Нередко все же случалось ей преодолевать овраги; спускалась она в них со страхом в сердце, на дне царил мрак и несло жестоким, цепенящим холодом. Встречались настолько крутые овраги, что приходилось их объезжать, а это означало потерю времени и лишнюю дорогу.
Но хуже всего были ручьи и речки, целая сеть которых, освободившись ото льда, устремлялась с востока к Днестру. Кони боязливо храпели, входя ночью в неведомые, непонятной глубины воды. Бася пускалась вброд лишь в тех местах, где пологий берег и широко разлившаяся вода позволяли предположить, что там мелководье. Так по большей части оно и бывало, однако порою при переправах вода доходила коням до брюха, тогда Бася, как заправский солдат, вставала коленями на седло и, уцепившись руками за переднюю луку, старалась не замочить ног.
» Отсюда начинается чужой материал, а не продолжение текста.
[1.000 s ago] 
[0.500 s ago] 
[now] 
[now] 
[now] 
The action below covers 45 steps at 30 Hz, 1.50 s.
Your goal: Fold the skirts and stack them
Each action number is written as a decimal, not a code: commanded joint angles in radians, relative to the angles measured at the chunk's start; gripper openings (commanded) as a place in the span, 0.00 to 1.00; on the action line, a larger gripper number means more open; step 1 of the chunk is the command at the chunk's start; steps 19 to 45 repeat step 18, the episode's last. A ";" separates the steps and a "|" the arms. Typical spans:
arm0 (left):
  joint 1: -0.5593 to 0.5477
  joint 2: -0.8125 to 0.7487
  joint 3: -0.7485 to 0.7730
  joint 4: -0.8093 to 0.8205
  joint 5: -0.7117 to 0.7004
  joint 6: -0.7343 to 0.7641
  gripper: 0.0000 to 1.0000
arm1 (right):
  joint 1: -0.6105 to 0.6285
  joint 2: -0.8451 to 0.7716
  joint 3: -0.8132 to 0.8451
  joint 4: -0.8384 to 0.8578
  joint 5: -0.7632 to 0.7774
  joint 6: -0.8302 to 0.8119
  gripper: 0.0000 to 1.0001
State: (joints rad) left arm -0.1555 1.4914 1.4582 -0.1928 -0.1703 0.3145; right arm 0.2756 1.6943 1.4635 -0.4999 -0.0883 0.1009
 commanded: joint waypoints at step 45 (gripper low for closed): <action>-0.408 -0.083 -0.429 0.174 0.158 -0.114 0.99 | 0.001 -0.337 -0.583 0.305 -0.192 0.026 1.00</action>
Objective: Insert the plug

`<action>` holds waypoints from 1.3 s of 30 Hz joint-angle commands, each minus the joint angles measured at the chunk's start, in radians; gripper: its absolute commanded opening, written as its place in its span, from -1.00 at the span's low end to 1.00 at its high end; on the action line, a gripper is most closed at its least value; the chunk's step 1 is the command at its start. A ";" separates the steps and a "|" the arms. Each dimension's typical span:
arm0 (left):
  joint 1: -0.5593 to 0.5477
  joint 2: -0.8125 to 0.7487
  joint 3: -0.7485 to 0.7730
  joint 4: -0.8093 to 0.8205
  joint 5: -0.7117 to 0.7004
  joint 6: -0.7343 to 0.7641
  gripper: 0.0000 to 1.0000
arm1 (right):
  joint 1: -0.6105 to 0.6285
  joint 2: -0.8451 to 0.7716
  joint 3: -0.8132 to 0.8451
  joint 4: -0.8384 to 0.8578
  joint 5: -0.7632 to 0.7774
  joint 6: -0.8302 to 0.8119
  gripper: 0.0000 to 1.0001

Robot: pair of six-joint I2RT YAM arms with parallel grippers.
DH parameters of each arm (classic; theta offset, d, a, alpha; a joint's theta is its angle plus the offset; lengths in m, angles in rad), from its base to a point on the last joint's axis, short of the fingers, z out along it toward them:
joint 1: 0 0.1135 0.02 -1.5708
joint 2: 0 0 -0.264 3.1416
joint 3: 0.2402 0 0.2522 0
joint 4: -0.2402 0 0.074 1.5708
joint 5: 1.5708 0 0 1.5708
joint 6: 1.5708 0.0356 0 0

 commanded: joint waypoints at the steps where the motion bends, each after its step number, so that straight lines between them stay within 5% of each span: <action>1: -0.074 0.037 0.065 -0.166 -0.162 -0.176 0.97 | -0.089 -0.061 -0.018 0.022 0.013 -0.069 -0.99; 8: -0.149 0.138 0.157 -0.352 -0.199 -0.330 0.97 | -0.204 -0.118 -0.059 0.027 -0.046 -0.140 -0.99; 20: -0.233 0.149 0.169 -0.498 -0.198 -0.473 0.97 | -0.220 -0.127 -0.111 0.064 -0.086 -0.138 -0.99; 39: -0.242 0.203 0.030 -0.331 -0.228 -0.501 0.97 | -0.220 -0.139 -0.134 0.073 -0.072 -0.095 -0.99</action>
Но удавалось ей это не всегда, и вскорости пронизывающий холод охватил ее от стоп до колен.
– Дай Бог день, поеду быстрее! – ежеминутно повторяла она себе.
Наконец она выехала на обширную равнину, кое-где поросшую редким лесом, и, видя, что лошади ступают с трудом, остановилась передохнуть. Кони тут же потянулись к земле и, медленно переступая, стали жадно щипать мох и пожухлую траву. Тишину леса прерывало лишь шумное дыхание лошадей и хрупанье травы в мощных челюстях.
Утолив немного, а вернее обманув голод, лошади захотели лечь, но Бася не могла им этого позволить. Она не решилась даже ослабить подпругу и спешиться; надо было всякую минуту быть наготове.
Она пересела на бахмата Азьи – скакун нес ее с самого полуденного привала, и хотя был он вынослив и благородных кровей, но все же не такой сильный, как бахмат.
Сперва Басю мучила жажда, которую она утоляла во время переправ, потом она ощутила голод и принялась грызть семечки из мешочка, который нашла у седла молодого Тугай-бея. Семечки показались ей вкусными, хотя и чуть прогорклыми, и она возблагодарила Бога за неожиданную эту пищу.